Friday, January 11, 2008


  • the day the sky refused to die

    THIS IS A TALE about a girl and her pen pal.  This is a tale concerning a kite and the miraculous art of letter-writing.  Like tales of this sort, it is told in media res, in which the beginning is left out, and the end just in sight.  It is a tale unforgivingly bashful and careless, hence its succinct nature. 

    It is a tale in which a girl wonders aloud, “Daddy Dearest, will a story be written about me?” and the father rushes to the desk and returns with pen and paper saying, “Oh my, yes of course.”  It is a tale in which the girl has written a letter to her pen pal, one by the name of Ashlynn.  She has written to Ashlynn only to discover it is Sunday and the post office is closed.  “The post is closed, baby,” the father says.  So she makes a kite.  A kite made from a paper bag and yarn.  The father is dumbfounded by her and her solution, in all her understated beauty and prettyteeth and curlycurls. 
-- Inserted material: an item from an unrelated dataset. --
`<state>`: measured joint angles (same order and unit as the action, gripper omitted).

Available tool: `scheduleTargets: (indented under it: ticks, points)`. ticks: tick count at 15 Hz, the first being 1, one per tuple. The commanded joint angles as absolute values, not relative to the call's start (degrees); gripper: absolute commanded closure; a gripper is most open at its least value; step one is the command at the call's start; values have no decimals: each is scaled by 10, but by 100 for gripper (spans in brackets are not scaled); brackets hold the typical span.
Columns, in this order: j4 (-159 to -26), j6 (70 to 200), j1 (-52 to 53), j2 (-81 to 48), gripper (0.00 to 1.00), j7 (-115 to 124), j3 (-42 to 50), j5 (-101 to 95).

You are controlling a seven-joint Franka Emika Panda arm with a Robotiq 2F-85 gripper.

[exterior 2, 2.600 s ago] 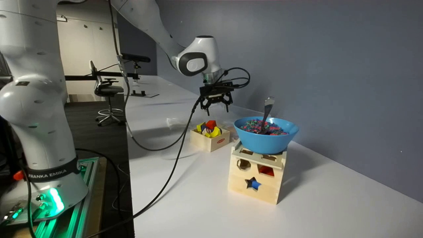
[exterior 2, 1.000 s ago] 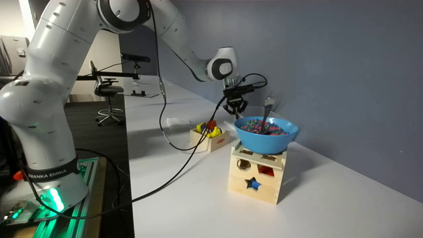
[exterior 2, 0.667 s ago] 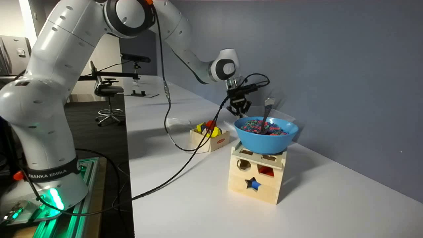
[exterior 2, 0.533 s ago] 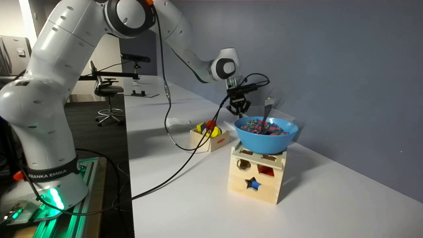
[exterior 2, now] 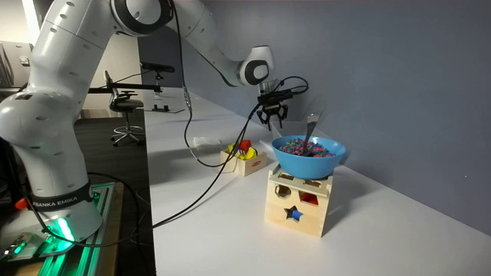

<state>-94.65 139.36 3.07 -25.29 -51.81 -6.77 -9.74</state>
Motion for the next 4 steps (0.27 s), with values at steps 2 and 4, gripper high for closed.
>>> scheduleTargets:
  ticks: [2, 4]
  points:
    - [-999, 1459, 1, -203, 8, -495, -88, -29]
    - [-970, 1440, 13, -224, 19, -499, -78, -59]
    It is a tale in which she attaches the letter to the kite’s tail and lifts it off the ground.  The father supervises her with hand signals from inside, behind the bay window.  She guides it.  She avoids the tree branches reaching out for it in half-wickedness, half-longing.  “Now, now, mind the clouds and the space debris,” she breathes to it, anxious.  It is a tale in which it is not a particularly breezy day, but a kite still defies transcontinental distances.

    But ultimately, this is also a tale of vigilance and caution and I want to tell her to heed tree branches and clouds and space debris and strangers and look-both-ways and reckless drivers and sharp objects, but in the end, my voice is just too small, too humble, too inadequate.